- Born: Henry Barcroft 18 October 1904 Cambridge
- Died: 11 January 1998 (aged 93)
- Education: King's College, Cambridge
- Spouse: Bridget (Biddy) Ramsey (1933–1990)
- Children: 4
- Awards: FRS;
- Scientific career
- Fields: Physiology
- Workplaces: University College, London; Queen's University, Belfast; St Thomas' Hospital, London;

= Henry Barcroft =

British scientist and academic

Henry Barcroft (18 October 1904 – 11 January 1998) was a British scientist and academic, who was Professor of Physiology at St Thomas' Hospital Medical School, London from 1948 to 1971.

==Early life and education==
Barcroft was born in Cambridge, and came from a distinguished Irish Quaker family: his father was Sir Joseph Barcroft, Professor of Physiology at Cambridge; and his mother, Mary "Minnie" Ball, was the daughter of Sir Robert Ball, one-time Royal Astronomer of Ireland who later became Lowndean Professor of Astronomy and Geometry at Cambridge.

Barcroft was educated at King's College School as a non-choral day boy, and later as a boarder at Marlborough College, where he won a Bethune Baker scholarship to study Botany, Zoology and Chemistry at King's College, Cambridge. Whilst at Cambridge he and his father jointly published two papers on blood circulation, and haemoglobin in invertebrates. He graduated in 1927 with first class honours in both parts of the Natural Sciences tripos, and then began his research work in physiology, his particular area of interest being the effect of intravenous adrenaline on aortic blood flow in dogs. He developed a new form of the stromuhr to measure the rate of blood flow at frequent intervals - an upgrade on the devices available at the time which could only take an average reading over a long period of time; he demonstrated this to the Physiological Society in January 1928. Failing to secure a Fellowship at Cambridge, Barcroft took up a Harmsworth Scholarship at St Mary's Hospital, London, where he obtained his MRCS and LRCP in 1932.

==Career==
In 1932 Barcroft joined the Department of Physiology at University College London (UCL) where he continued to work on blood flow in animals.

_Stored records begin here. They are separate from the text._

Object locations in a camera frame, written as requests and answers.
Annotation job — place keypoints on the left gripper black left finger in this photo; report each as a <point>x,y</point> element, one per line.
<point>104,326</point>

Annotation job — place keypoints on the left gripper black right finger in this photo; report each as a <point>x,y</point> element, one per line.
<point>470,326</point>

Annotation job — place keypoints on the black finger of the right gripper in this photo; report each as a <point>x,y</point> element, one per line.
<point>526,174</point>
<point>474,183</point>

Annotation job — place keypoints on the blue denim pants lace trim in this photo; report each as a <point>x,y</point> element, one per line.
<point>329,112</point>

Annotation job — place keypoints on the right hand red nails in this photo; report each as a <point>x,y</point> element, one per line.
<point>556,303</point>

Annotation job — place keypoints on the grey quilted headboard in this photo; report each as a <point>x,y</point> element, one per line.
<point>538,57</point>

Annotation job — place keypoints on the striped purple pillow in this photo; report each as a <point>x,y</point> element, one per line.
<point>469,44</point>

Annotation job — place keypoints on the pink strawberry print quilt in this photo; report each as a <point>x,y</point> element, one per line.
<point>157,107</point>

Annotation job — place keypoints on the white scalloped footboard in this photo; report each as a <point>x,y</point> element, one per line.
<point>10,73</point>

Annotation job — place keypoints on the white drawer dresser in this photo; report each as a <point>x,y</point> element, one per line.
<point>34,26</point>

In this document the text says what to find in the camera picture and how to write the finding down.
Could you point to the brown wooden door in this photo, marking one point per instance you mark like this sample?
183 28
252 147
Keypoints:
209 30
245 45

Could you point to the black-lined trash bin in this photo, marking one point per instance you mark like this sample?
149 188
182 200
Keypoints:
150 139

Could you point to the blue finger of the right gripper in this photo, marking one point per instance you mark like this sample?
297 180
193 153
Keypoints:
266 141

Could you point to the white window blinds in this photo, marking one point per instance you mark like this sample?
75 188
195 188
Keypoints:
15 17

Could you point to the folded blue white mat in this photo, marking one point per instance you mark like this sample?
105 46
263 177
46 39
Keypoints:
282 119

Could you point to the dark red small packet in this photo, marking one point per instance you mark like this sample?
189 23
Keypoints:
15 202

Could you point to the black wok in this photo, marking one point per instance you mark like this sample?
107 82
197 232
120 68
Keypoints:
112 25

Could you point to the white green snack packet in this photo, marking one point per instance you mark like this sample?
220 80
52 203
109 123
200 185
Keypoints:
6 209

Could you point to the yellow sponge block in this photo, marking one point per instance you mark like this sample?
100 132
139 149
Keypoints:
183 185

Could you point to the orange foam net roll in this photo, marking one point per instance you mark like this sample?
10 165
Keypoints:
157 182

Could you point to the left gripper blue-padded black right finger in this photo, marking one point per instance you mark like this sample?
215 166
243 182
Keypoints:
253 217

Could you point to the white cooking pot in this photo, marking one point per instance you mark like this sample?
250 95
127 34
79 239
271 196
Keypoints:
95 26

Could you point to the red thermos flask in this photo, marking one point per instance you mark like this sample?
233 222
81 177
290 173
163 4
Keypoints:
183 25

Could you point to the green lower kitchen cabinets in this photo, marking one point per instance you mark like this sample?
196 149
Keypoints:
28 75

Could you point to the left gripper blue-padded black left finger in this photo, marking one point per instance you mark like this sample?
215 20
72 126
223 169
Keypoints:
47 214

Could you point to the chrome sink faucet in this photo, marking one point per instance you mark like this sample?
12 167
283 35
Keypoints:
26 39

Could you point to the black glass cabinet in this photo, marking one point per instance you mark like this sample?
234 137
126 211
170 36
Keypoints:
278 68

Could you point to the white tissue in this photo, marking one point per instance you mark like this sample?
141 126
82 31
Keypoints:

In 1935, he was appointed Dunville Professor of Physiology at Queen's University, Belfast, where, in collaboration with Otto Edholm, he developed the techniques of venous occlusion plethysmography, a means of measuring blood flow in limbs. During the Second World War he and Edholm carried out research on the effects of haemorrhage at the British Postgraduate Medical School in Hammersmith, London.

In 1948 Barcroft was appointed to the chair of Physiology at the Sherrington School of Physiology, St Thomas' Hospital, London where he continued his research work over a wide range of physiological areas, in particular in muscle blood flow in rhythmic exercise, the mechanism of functional hyperaemia, and vascular responses to catecholamines (hormones released into the blood during times of physical or emotional stress). In 1953, along with Jeremy Swan, he published Sympathetic Control of Human Blood Vessels, the first monograph of the Physiological Society series.

Barcroft retired from St. Thomas' Hospital in 1971, but continued to serve as Vice President of the Research Defence Society, and until 1975 as a member of the Board of Trustees of the Wellcome Trust. In November 1997, nine weeks before his death, he attended a lecture celebrating his contribution to his subject and the Sherrington School of Physiology, at a meeting of the Physiological Society at St Thomas' Hospital.

==Awards and honours==
Barcroft was elected to a Fellowship of the Royal Society in 1953. He was awarded honorary doctorates by Queen's University, Belfast, the University of Western Australia, and the University of Innsbruck. In 1975 he was Robert Campbell Memorial Orator at the Ulster Medical Society. In June 2022, the Physiological Society unveiled a blue plaque in his honour at Queen's University, Belfast.

==Personal life==
In 1933 he married Dr Bridget (Biddy) Ramsey, elder daughter of Arthur Ramsey, President of Magdalene College, Cambridge. They had four children.